Eine Menschenjagd in der Neuen Welt

Roman | Robert Harris: Königsmörder

Am 30. Januar 1649 wurde König Karl I. aus dem Hause Stuart, nachdem er am Ende eines siebentägigen Prozesses zum Tode verurteilt worden war, in London öffentlich enthauptet. 59 Mitglieder des über ihn zu Gericht sitzenden High Court of Justice unterzeichneten das Urteil. Mit der Hinrichtung des 48-jährigen begann für England eine elf Jahre andauernde republikanische Phase, ehe Karls Sohn Karl II. 1860 die Monarchie restaurierte. In der Folgezeit blies man zur Jagd auf die 59 »Königsmörder«. Zwei von ihnen, Edward Whalley und William Goffe, hatten sich über den Atlantik nach Neuengland abgesetzt. Ihrem Schicksal spürt in einer raffinierten Mischung aus Geschichte und Fiktion der neue Roman von Robert Harris nach. Von DIETMAR JACOBSEN

Richard Nayler hat nicht existiert. Er »musste erfunden werden«, wie Robert Harris (Jahrgang 1957) in seiner kurzen Vorbemerkung zu seinem neuen Roman Königsmörder betont, denn »keine Menschenjagd ohne einen Menschenjäger«. Nahezu alle anderen auftretenden Figuren – Harris zählt die wichtigsten in einem dreiseitigen, dem Buch zur Erleichterung des Handlungsverständnisses vorangestellten Personenverzeichnis auf – sind historisch verbürgt. Letzteres gilt auch für die Schauplätze und – bis auf den Schluss des Romans, der in der Realität wohl eine deutlich prosaischere Dimension besaß – Ereignisse, die auf den knapp fünfeinhalbhundert Seiten beschrieben werden.

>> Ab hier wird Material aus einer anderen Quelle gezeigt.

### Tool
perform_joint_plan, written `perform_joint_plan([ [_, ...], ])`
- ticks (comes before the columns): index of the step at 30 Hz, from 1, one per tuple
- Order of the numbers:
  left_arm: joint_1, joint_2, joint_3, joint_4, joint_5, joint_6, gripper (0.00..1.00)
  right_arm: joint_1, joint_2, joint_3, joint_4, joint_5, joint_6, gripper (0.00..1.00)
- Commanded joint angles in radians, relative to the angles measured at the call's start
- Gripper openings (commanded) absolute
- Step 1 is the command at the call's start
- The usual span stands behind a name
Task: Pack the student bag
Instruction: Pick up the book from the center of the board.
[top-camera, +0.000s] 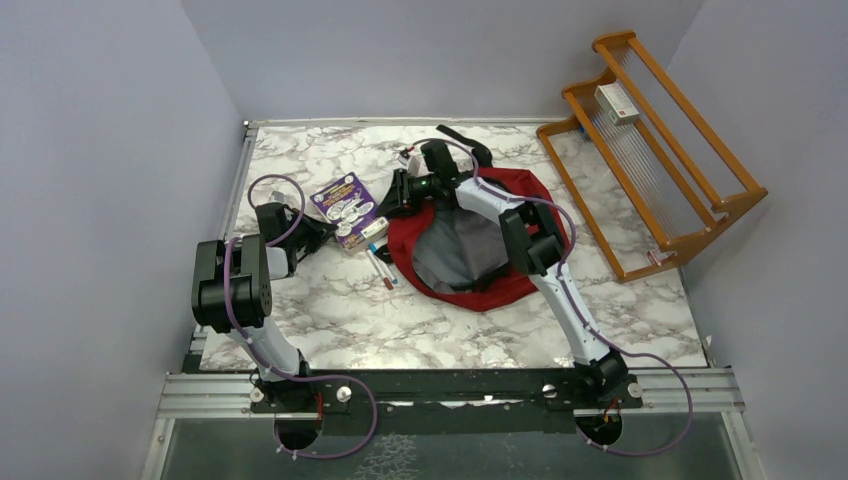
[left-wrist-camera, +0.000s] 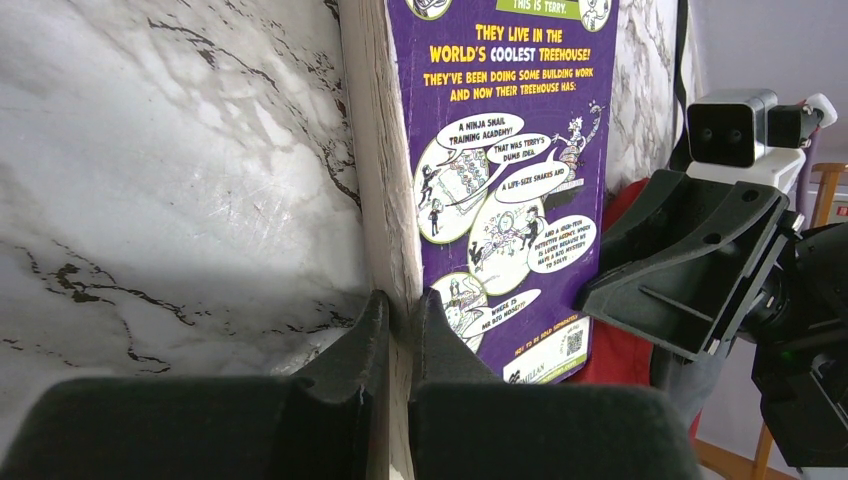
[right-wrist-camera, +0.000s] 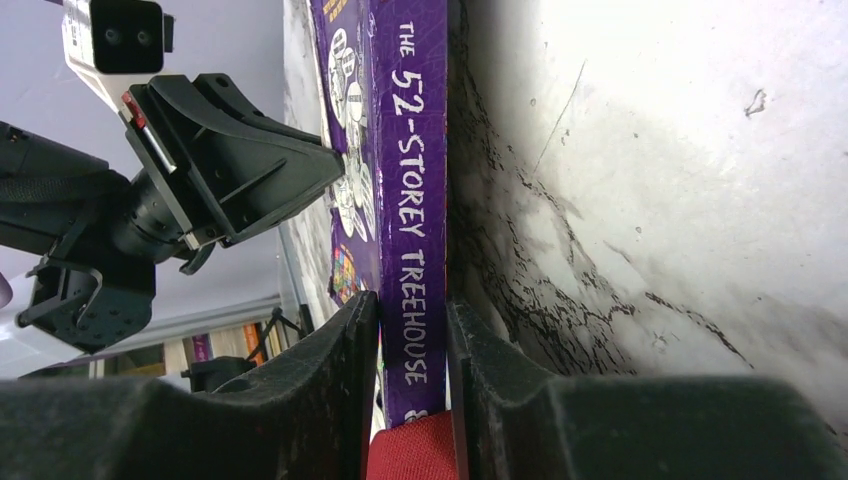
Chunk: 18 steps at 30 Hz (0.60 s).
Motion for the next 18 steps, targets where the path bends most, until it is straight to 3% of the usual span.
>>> perform_joint_plan([
  [1,-0.019,0.035,-0.045,-0.172,0.062,0.031,0.0,0.05,0.021,0.032,0.039,-0.042,0.002,0.34],
  [10,-0.024,0.039,-0.038,-0.156,0.087,0.028,0.0,0.076,0.061,0.097,-0.001,-0.056,-0.009,0.4],
  [18,-0.024,0.028,-0.04,-0.144,0.095,0.024,0.0,0.083,0.025,0.079,0.03,-0.015,-0.031,0.2],
])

Raffinierter Mix aus Geschichte und Fiktion

Harris entführt seine Lesergemeinde diesmal, nachdem es zuletzt in die finalen Monate des Zweiten Weltkriegs und in eine postapokalyptische Zukunft ging, in das England des 17. Jahrhunderts. Es ist die Zeit von Oliver Cromwell (1599-1658), der in der kurzen republikanischen Periode zwischen 1649 und 1660 erst Führer des Parlamentsheeres und schließlich, von 1653 bis zu seinem Tod am 3. September 1658, »Lordprotektor von England, Schottland und Irland« war. Und es ist die Zeit der Männer, die gemeinsam mit Cromwell die Hinrichtung des letzten Königs, der versuchte, sein Land ohne die Mitwirkung des Parlaments absolutistisch zu regieren, beschlossen. Als nach der Widerherstellung der Königswürde im Mai 1660 Karl II., Sohn des enthaupteten Karl I., den Thron bestieg, war dann Rache an jenen 59 Männern angesagt, die ihre Unterschrift unter das Gerichtsurteil vom 26. Januar 1649 gesetzt hatten.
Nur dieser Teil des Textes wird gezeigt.